OAI-PMH Documentation

Overview of OAI-PMH and support in Samvera

The Open Archive Initiative Protocol for Metadata Harvesting (OAI-PMH) facilitates the sharing of metadata via an endpoint, or base URL, that exposes metadata to harvesting by HTTP requests. Librarians working with metadata rely on OAI-PMH to make structured data available to a variety of platforms with differing requirements. Flexibility in how data can be structured via OAI-PMH is therefore key. Current use cases for OAI-PMH include but are not limited to sharing metadata with DPLA, EBSCO Discovery Service, Worldcat’s Digital Collections Gateway, local catalogs (PrimoVE), and importing metadata and files with Bulkrax.

Although support for OAI-PMH isn’t present by default in all Samvera repository solutions, it can be configured for use in Hyrax using the BlacklightOAIProvider plug-in and ruby-oai library. The current version of Hyku (version 5) has Blacklight OAI built into it. Note that the only metadata prefix that is supported out of the box using this plug-in is Dublin Core. Other established and custom metadata formats can be configured. There is no OAI-PMH support in Avalon.

Configure OAI with Hyrax

Detailed step-by-step instructions for creating an OAI-PMH service endpoint in a Hyrax application can be found in the README.md file of the BlacklightOAIProvider plug-in github repository.   

As indicated in the README, customization of OAI-PMH provider parameters is done in the catalog controller (app/controllers/catalog_controller.rb).  The OAI-PMH endpoint URL receives requests from metadata harvesters in the form of HTTP POST keys, then sends back information in XML serialization. To customize/modify these fields as they appear in the XML, define the field_semantics in the Solr document (app/models/solr_document.rb). 

Configure OAI with Hyku

The current version of Hyku has Blacklight OAI built into it. As per the Hyrax instructions, it is configured in the catalog controller (app/controllers/catalog_controller.rb) with metadata field specifics in the field_semantics section of the SOLR document (app/models/solr_document.rb).

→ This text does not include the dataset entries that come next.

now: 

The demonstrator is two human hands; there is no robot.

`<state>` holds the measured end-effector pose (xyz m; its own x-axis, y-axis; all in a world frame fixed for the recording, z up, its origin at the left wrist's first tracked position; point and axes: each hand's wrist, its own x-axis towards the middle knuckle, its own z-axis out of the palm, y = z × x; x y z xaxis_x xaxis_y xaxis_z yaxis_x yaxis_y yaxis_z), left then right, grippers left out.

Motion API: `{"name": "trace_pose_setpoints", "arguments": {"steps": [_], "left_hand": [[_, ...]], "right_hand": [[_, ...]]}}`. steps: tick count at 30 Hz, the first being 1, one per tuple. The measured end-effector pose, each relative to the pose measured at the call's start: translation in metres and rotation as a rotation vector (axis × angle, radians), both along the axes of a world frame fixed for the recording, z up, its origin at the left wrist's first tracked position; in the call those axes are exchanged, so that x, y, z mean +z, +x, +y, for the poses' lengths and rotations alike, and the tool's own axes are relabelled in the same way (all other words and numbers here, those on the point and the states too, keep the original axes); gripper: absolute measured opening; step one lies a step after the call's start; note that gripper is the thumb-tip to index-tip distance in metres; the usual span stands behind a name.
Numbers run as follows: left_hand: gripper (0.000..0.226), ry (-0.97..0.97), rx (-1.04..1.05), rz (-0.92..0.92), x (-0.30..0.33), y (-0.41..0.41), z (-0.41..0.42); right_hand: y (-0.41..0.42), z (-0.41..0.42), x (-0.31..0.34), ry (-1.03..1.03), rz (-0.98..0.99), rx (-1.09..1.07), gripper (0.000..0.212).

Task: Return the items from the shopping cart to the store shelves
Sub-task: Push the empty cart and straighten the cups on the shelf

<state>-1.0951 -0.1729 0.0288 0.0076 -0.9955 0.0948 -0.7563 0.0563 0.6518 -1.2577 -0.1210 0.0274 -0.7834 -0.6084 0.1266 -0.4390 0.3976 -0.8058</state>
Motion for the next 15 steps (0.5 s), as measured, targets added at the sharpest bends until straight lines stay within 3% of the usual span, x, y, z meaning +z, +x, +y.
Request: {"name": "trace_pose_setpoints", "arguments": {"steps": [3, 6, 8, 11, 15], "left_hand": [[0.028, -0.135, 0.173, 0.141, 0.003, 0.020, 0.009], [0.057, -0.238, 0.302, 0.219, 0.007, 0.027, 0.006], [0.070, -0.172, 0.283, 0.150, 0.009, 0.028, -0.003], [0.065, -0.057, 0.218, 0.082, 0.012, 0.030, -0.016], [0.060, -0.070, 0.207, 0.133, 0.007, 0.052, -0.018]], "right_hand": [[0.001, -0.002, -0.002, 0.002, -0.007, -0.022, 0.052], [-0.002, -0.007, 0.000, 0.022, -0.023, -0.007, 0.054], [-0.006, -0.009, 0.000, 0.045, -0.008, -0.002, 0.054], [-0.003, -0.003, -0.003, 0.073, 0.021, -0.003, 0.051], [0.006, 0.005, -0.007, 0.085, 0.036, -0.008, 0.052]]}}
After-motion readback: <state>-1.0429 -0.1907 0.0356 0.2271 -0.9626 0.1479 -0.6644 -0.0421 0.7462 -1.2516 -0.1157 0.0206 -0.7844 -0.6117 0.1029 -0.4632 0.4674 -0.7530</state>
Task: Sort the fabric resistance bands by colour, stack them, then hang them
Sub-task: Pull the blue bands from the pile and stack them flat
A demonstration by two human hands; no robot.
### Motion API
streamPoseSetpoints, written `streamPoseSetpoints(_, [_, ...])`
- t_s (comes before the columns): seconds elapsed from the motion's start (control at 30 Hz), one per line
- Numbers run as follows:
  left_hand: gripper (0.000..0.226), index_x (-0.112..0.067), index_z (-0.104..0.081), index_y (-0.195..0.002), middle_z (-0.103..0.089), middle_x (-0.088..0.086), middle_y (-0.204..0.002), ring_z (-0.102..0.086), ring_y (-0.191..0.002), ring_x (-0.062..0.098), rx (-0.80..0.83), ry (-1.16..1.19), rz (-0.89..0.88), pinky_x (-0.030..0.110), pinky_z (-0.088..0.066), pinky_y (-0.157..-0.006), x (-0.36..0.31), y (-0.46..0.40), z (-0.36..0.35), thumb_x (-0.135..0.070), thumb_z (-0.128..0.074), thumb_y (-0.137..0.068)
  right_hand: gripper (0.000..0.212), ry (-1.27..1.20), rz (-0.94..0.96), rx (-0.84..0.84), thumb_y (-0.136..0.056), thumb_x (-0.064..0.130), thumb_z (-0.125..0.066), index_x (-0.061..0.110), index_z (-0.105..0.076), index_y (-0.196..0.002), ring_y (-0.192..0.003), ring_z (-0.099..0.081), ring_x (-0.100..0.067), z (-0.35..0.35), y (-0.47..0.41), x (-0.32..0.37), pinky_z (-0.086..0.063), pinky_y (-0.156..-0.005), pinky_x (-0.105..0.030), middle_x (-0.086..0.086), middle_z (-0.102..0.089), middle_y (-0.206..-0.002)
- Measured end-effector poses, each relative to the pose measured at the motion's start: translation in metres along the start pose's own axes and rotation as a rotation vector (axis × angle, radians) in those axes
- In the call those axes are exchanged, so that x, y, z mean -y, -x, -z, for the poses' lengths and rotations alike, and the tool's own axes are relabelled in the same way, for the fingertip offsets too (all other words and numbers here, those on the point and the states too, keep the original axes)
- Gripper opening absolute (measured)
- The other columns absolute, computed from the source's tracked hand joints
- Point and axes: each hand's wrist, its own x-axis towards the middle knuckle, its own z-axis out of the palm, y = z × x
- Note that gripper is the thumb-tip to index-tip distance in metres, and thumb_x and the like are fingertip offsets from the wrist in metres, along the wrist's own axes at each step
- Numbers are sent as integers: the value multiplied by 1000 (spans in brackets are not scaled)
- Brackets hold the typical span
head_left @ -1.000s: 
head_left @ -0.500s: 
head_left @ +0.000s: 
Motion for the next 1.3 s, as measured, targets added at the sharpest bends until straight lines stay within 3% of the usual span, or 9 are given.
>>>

Samvera defaults to oai_dc as its metadata format in the OAI-PMH feed. However, many repositories have custom formats. SoftServ has implemented code in Hyku for easier customization of OAI-PMH data (https://playbook-staging.notch8.com/en/samvera/oai-feeds ). For example, Hyku for Consortia uses the custom metadata prefix oai_hyku in its Hyku Commons repository.  This custom prefix has been added to hyku. See the pull request: https://github.com/samvera/hyku/pull/1934/files

The standard OAI XSLT transformation does not fully support displaying the custom metadata prefixes. See example below.  However, one can right click to view the View Page Source to see the raw XML. One can get all the XML data with the custom prefixes relatively easily or a developer can configure that. This includes the custom header specs and custom encodings. It can generate the information from a SOLR service query.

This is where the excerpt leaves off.